At the heart of much of American popular music is a celebration of the good things in life. From the jazz of Louis Armstrong and Duke Ellington to the rock of Elvis Presley and the Beatles to the country of Jimmie Rodgers and Kitty Wells, there is a recognition that good things can and do happen regularly.

However, the heart of the blues is an acceptance, even an embracing of the heartache and loss in life. The lyrics are always reflective of the personal experience, the emotion is never tempered or softened, and the solution was not to find a way out of the pain, but to learn to accept and co-exist with the pain.
This blues philosophy of realism and reflection is at the heart of other contemporary works. The grittiness of Bruce Springsteen’s social statements, the unswerving wilderness cries of U2, and the articulated frustrations of numerous hip hop artists like Eminem and Tupac Shakur are all blues-sentiments in MTV video clothes.

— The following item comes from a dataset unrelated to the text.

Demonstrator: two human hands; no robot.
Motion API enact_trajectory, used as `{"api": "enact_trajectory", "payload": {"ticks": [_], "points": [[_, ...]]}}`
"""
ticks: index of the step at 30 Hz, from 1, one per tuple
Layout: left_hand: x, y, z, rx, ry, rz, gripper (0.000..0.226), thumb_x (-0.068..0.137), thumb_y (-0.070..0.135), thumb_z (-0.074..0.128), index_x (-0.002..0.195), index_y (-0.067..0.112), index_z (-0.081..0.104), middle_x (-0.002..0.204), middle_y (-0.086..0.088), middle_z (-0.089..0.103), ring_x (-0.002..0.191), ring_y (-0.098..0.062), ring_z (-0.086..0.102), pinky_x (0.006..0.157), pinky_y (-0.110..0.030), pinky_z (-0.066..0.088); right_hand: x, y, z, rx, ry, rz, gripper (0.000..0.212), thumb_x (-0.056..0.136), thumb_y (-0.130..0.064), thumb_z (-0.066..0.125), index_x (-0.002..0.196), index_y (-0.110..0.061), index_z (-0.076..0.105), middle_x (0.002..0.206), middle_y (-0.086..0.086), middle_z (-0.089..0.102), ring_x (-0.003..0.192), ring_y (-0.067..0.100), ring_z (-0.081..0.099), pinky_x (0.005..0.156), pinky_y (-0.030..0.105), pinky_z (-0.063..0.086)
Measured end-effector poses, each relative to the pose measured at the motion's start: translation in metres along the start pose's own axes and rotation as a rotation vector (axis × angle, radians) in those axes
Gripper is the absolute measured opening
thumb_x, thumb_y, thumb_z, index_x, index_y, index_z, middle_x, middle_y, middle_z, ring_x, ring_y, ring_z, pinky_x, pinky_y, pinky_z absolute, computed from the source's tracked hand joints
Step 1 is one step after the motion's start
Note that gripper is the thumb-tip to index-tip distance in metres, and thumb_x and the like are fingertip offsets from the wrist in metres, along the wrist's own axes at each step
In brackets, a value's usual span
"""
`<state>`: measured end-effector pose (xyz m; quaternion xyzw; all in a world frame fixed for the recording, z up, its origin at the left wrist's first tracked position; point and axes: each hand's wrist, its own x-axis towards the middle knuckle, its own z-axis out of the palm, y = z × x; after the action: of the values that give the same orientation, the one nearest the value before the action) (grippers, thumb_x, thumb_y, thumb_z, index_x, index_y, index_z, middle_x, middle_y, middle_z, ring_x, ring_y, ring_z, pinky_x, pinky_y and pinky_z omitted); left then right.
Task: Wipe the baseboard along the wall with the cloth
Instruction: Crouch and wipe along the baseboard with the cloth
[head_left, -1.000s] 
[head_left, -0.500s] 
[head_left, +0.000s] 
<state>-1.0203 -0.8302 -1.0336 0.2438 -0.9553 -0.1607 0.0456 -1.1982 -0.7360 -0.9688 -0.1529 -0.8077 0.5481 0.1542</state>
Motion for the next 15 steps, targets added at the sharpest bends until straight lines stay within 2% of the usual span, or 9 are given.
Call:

For the audience of today, the beauty of a Chopin prelude or Mozart symphony remains frozen in time as a musical museum piece. Their sheer brilliance and craftsmanship will carry them forward in time to appreciative audiences for centuries to come.
However, the blues will continue to defy being frozen in musical “audio-seums” of time because of this: it is the closest thing to the baby’s cry at birth and the closest thing to the mourner’s sob at death. And in between it is the musical yang to the ying of pop music.
The common theme of the blues is timeless: life will always be tough, but survival will come with an acceptance of the pain, a connection with the strength within and a celebration with those who are on a similar journey.
Eric Clapton once summarized the blues as “one man against the world.” In this simplicity, there is strength; and the strength is given voice in the blues. The voice may be Robert Johnson’s, but it is in fact the voice of us all, the voice of the human existence: turmoil to triumph and every stop in between.